• **Activity**
Which lines hold the word "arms"? Copy each of them from the material.

# # # # #

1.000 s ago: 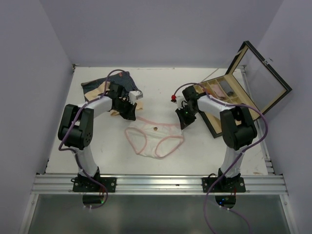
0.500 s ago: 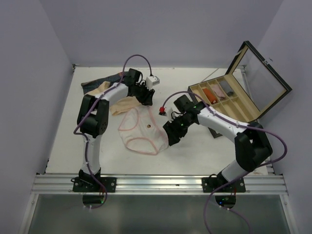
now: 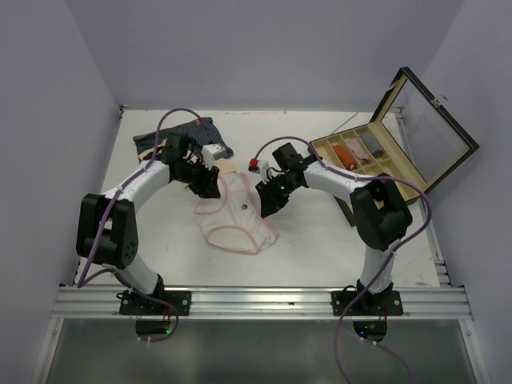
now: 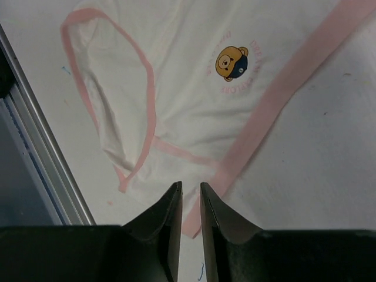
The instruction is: Roll the underwear
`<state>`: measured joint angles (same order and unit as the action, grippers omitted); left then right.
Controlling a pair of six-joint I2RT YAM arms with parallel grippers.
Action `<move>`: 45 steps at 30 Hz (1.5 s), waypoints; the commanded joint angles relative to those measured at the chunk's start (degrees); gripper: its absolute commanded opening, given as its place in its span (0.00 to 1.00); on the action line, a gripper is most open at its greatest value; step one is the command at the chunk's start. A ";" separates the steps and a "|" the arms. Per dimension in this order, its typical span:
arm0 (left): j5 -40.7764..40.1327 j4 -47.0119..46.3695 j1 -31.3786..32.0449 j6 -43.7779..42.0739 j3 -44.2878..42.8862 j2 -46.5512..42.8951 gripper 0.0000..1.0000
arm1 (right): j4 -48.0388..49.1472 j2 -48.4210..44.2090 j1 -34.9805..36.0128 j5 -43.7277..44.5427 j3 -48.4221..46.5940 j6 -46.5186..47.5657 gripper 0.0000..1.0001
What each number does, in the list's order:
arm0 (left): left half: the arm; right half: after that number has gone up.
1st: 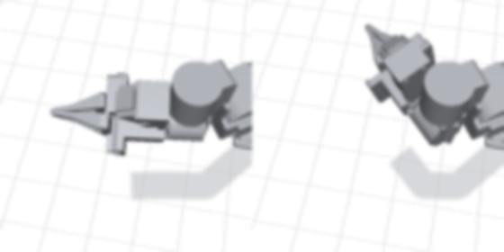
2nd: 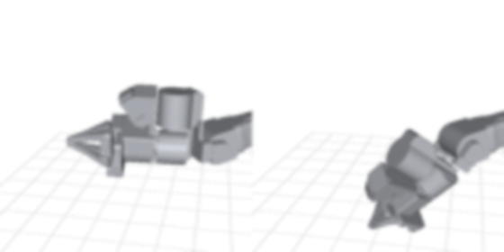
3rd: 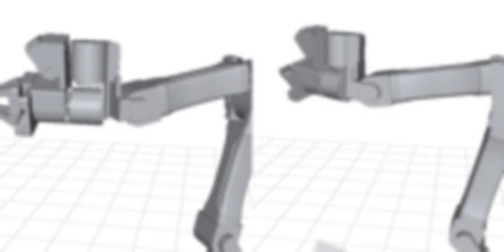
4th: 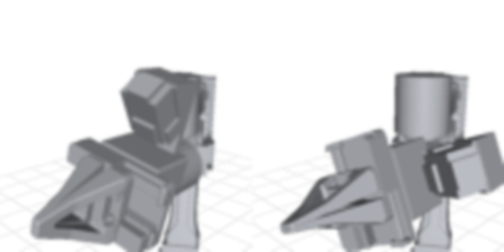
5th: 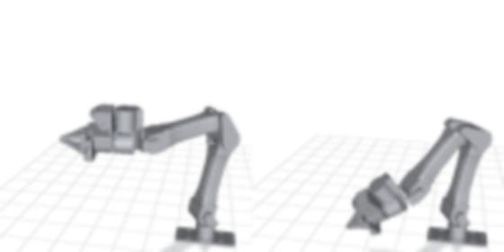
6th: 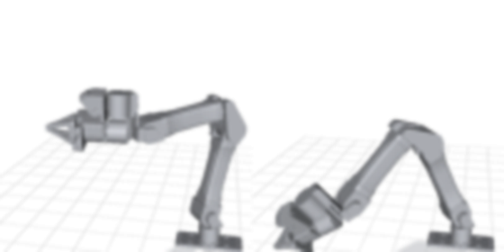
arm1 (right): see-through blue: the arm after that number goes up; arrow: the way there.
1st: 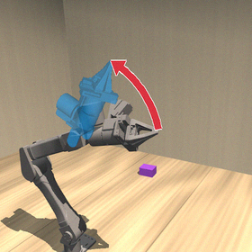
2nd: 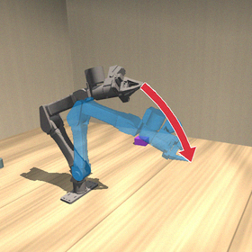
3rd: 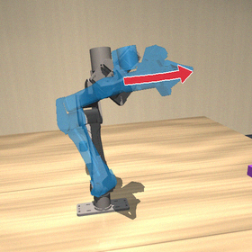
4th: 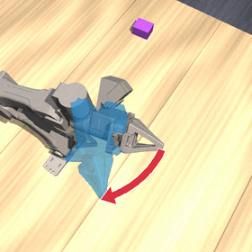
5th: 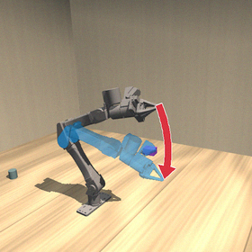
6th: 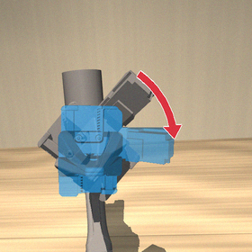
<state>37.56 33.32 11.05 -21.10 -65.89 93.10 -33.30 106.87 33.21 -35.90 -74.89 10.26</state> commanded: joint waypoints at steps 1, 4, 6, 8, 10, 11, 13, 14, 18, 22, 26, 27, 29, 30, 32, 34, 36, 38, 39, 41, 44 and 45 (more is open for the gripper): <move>3.57 5.26 0.46 -1.92 4.71 3.30 0.37 | 3.06 3.68 0.98 -4.35 -2.45 -3.14 0.22; 1.65 6.49 0.46 -2.27 5.94 6.46 0.34 | 4.64 4.66 1.42 -4.44 0.09 -5.77 0.20; 0.33 6.58 0.29 -2.54 6.38 7.97 0.33 | 6.13 4.14 1.68 -3.04 3.76 -7.61 0.18; -0.29 5.97 0.29 -2.98 5.51 10.60 0.33 | 7.02 2.73 1.77 -2.42 8.33 -8.59 0.17; 1.01 5.62 0.29 -3.15 3.93 14.10 0.33 | 7.81 1.42 2.03 -1.89 11.07 -9.73 0.15; 1.63 5.44 0.38 -3.15 1.75 15.52 0.34 | 7.90 0.19 2.55 -1.28 13.17 -9.65 0.13; 3.82 5.61 0.55 -2.63 -0.72 19.29 0.34 | 7.46 -1.04 3.61 -0.23 14.68 -8.86 0.13; 4.27 5.61 1.34 -2.63 -2.91 20.27 0.35 | 7.37 -2.27 3.88 -0.75 15.73 -8.77 0.13; 4.10 3.95 6.25 -2.54 -6.09 22.82 0.36 | 8.16 -6.30 7.12 -3.29 16.80 -9.82 0.18; 8.66 3.34 8.90 -1.31 -6.19 21.79 0.37 | 5.97 -12.99 8.01 -5.15 15.48 -8.95 0.32; 9.90 1.14 5.23 -1.40 -2.94 14.41 0.38 | 4.73 -20.03 1.88 -1.99 12.68 -5.96 0.46; 10.07 0.96 4.34 -1.92 -2.84 12.91 0.39 | 5.17 -20.21 -0.06 -1.81 12.06 -5.35 0.49; 8.77 0.69 2.32 -3.32 -3.98 9.92 0.41 | 3.34 -17.76 -4.64 0.47 7.78 -2.19 0.56; 7.45 0.52 2.22 -4.72 -4.51 9.56 0.43 | 1.15 -16.01 -5.43 1.44 6.09 1.57 0.56; 5.77 0.69 2.31 -5.96 -7.23 10.87 0.43 | -1.23 -10.56 -6.58 3.29 0.40 6.41 0.58; 5.42 2.87 2.22 -6.84 -10.03 14.54 0.43 | -2.47 -7.04 -6.84 4.08 -2.87 8.27 0.58; 5.68 3.85 2.22 -6.94 -13.47 16.58 0.42 | -2.21 -1.59 -7.02 5.57 -7.18 10.82 0.58; 5.07 2.55 2.22 -6.50 -13.83 17.55 0.42 | -2.38 4.10 -7.54 6.01 -12.09 12.06 0.58; 5.07 2.19 2.22 -5.97 -13.74 17.64 0.42 | -2.82 6.14 -7.72 5.58 -13.68 13.37 0.58; 5.15 1.57 2.22 -5.62 -13.57 17.73 0.42 | -2.82 8.96 -8.25 5.58 -17.28 15.13 0.59; 5.33 1.13 2.14 -5.09 -12.52 16.94 0.42 | -1.77 12.57 -9.04 4.88 -18.97 17.15 0.59; 5.33 0.87 2.13 -4.83 -11.90 16.50 0.42 | -1.51 13.36 -9.30 4.27 -19.32 18.55 0.58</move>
<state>42.57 36.05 13.15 -25.96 -78.19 110.78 -34.15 119.81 24.97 -30.98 -90.59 23.33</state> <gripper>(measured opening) 0.424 0.586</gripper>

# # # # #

• **Task result**
Controlling a pair of six-joint I2RT YAM arms with parallel grippers.
Action `<move>`: 45 steps at 30 Hz (1.5 s), waypoints; the commanded joint angles relative to those measured at the chunk's start (degrees); gripper: its absolute commanded opening, given as its place in its span (0.00 to 1.00); on the action line, a gripper is most open at its greatest value; step one is the command at the chunk's start. A ";" separates the steps and a "|" the arms. Per dimension in this order, its typical span:

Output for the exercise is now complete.